In 2010 the Department of Agriculture surveyed the trees in the city of Chicago and assigned apriority planting index number to every census tract. We picked two census tracts in different locations in the city with the same priority planting index number to compare if the urban forest had changed: the census tract in Englewood right around Lindblom and a census tract in a wealthier north side neighborhood Ravenswood. We hypothesized that the wealthier neighborhood would have better investment in the urban forest than the poorer neighborhood. To learn more about tree surveying and how to identify species we partnered with Lindsay Darling, a botanist at the Chicago Botanic Gardens.

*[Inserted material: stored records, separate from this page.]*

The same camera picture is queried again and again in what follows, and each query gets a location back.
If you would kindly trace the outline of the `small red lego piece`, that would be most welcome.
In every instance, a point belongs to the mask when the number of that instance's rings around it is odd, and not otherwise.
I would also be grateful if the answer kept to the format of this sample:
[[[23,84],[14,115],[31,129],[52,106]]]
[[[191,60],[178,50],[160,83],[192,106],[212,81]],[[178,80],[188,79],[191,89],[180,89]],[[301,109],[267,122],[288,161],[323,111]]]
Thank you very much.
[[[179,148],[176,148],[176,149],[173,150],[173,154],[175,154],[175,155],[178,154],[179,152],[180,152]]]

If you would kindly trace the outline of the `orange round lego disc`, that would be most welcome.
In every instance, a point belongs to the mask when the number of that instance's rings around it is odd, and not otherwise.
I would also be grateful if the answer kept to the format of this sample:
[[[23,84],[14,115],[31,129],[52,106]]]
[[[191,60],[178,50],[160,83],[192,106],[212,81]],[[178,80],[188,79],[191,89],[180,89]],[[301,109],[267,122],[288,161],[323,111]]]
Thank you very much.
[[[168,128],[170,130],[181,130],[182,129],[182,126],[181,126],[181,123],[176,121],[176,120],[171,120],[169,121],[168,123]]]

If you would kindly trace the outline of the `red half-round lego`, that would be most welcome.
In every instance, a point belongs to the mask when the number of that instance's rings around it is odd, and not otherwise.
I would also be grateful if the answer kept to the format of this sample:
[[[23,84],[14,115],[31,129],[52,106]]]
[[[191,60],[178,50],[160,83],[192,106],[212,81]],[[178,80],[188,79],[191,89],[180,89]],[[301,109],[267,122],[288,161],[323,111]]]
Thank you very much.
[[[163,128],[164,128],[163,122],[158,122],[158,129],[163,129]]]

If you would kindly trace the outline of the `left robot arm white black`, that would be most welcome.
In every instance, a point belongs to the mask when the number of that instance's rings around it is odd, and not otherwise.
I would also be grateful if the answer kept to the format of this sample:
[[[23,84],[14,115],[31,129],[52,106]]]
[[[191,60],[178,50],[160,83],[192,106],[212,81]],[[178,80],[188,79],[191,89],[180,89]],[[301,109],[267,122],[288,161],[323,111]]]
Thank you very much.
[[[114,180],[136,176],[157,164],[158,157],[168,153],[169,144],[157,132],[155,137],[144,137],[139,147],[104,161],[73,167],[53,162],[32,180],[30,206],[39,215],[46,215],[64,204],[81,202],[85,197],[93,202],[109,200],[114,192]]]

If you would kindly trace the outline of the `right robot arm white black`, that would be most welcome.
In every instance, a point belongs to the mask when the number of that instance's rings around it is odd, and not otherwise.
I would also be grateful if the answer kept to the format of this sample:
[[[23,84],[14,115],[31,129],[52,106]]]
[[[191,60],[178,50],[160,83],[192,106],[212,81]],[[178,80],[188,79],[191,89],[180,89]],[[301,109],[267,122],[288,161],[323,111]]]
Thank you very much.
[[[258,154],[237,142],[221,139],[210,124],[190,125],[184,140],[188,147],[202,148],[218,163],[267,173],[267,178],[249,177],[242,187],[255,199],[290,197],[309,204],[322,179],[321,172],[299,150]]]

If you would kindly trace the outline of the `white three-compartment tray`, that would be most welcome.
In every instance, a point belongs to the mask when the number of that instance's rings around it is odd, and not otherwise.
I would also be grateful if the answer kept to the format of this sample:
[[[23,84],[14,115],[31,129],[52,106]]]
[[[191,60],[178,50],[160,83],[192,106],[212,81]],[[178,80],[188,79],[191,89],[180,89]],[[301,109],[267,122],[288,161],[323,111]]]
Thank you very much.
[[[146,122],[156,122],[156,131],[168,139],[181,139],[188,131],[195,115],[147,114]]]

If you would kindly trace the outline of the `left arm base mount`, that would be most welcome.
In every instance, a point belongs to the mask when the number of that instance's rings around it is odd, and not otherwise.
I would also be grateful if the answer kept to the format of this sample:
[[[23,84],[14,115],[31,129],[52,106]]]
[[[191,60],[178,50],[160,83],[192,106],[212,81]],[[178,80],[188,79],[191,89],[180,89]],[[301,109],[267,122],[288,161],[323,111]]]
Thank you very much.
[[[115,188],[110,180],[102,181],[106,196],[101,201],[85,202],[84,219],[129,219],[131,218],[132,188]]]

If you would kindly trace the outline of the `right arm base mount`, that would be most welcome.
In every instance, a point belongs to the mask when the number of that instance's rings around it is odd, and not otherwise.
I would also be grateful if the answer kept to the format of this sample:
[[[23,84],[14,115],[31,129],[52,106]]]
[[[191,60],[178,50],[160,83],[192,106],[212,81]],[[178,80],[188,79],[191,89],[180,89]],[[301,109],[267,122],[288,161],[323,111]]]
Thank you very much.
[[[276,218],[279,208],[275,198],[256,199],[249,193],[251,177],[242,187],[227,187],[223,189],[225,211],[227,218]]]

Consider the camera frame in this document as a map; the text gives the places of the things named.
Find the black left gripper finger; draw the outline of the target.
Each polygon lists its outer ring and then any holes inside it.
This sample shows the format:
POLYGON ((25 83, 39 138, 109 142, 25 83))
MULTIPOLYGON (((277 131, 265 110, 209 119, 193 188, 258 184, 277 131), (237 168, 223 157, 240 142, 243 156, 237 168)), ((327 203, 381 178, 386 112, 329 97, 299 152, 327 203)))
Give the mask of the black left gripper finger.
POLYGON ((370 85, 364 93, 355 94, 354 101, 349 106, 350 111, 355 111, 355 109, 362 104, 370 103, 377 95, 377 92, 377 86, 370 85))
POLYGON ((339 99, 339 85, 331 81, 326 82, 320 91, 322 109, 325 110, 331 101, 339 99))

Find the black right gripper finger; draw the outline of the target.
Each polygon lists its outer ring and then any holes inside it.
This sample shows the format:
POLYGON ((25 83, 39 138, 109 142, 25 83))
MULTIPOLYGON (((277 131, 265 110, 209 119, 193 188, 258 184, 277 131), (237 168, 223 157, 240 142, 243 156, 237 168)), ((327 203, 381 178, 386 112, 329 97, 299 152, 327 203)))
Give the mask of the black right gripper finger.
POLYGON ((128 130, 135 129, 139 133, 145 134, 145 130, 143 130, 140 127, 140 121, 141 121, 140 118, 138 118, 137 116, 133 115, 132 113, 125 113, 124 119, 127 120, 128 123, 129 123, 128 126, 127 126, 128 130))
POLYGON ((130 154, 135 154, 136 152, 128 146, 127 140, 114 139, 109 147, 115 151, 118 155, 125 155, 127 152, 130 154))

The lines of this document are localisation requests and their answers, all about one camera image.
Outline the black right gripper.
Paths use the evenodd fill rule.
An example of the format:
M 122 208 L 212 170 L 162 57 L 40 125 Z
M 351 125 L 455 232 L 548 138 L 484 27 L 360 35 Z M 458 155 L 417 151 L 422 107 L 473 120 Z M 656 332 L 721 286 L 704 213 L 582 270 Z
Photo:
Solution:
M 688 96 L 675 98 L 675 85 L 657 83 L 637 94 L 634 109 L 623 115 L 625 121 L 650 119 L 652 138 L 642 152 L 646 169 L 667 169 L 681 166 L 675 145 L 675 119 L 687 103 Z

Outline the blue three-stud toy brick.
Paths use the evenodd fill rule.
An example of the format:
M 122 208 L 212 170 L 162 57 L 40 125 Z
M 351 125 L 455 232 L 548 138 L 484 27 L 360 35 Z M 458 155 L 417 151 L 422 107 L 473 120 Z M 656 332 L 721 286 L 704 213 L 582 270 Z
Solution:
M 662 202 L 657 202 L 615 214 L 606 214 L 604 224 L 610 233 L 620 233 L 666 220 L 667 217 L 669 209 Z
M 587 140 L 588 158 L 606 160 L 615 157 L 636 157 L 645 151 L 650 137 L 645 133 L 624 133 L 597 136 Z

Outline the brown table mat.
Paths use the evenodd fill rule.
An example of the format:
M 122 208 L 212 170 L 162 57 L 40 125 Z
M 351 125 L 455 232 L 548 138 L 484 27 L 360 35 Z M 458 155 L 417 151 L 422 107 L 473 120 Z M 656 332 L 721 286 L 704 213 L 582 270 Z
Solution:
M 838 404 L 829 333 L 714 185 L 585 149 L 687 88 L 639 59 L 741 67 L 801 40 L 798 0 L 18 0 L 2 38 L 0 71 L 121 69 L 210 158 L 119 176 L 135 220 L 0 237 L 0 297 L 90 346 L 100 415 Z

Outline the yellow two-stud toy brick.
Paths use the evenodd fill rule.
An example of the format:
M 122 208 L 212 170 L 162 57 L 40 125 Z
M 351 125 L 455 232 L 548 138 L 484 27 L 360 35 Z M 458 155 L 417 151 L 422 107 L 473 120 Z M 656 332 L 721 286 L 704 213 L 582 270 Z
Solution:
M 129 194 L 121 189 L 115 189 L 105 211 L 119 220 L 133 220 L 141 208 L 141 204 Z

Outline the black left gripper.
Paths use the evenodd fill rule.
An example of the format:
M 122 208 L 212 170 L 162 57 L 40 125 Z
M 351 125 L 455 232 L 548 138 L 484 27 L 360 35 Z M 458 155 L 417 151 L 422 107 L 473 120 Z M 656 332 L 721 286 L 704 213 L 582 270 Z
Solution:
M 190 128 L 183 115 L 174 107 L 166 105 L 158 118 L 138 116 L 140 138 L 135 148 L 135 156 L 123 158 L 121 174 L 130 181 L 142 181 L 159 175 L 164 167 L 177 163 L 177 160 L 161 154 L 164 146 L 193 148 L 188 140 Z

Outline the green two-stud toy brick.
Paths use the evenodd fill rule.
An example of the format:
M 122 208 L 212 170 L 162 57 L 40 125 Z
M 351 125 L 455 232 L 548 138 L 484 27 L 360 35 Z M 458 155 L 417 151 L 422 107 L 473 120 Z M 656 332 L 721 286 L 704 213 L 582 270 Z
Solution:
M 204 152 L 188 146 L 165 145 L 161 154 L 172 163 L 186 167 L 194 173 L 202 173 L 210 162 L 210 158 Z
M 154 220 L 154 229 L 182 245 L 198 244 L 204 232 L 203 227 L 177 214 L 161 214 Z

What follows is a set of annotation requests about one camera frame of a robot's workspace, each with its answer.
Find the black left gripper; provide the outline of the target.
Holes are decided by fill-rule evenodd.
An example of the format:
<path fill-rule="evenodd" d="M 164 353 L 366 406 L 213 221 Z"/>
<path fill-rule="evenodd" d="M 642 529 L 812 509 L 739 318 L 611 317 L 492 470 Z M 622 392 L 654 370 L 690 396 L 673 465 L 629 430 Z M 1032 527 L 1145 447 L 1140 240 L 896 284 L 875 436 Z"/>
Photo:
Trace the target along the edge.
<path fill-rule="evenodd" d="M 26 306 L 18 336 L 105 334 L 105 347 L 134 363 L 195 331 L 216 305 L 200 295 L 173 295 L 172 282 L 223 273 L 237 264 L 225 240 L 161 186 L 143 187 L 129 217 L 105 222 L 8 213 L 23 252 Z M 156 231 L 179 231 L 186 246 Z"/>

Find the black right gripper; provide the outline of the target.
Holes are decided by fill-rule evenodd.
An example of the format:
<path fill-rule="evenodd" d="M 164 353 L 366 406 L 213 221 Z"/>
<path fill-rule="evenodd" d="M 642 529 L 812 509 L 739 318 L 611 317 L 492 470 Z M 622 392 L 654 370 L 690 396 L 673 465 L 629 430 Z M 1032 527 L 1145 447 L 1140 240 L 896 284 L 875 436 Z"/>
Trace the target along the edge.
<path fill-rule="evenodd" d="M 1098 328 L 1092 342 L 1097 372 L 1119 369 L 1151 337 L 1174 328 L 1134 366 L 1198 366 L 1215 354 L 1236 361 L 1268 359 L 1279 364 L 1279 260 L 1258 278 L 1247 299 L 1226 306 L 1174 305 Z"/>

Students measured tree height, tree diameter (age metric), approximate canopy coverage, gps location and identified tree species.
Surveying in Engelwood
At the labs at the Chicago Botanic Garden with Lindsay Darling
After surveying half a census tract in both Englewood and Ravenswood students found a similar number of total trees and trees/ block, but several major differences. In Englewood the tree composition was dominated by elms and in Ravenswood by maples, but Englewood has a better species diversity. Ravenswood has a more severe overplanting of a single species/genus/family than Englewood making it more susceptible to disease. Ravenswood, however, does have more desirable species (maples). Upon plotting the lat/long of each tree in the region surveyed you can see that Englewood has more plant-able space despite having a similar number of trees. In Ravenswood they are very evenly distributed and in Englewood there are huge gaps and high density right around the school, which was renovated in 2003). Englewood does, however, have a more stable age structure than Ravenswood, primarily due to the large number of young trees planted around Lindblom when it was renovated. Englewood’s urban forest was surprisingly better than we expected compared with Ravenswood due primarily to the large number of young trees right around Lindblom itself. The survey showed there is room from more trees in Englewood, but investment has been made in the area (due to the school).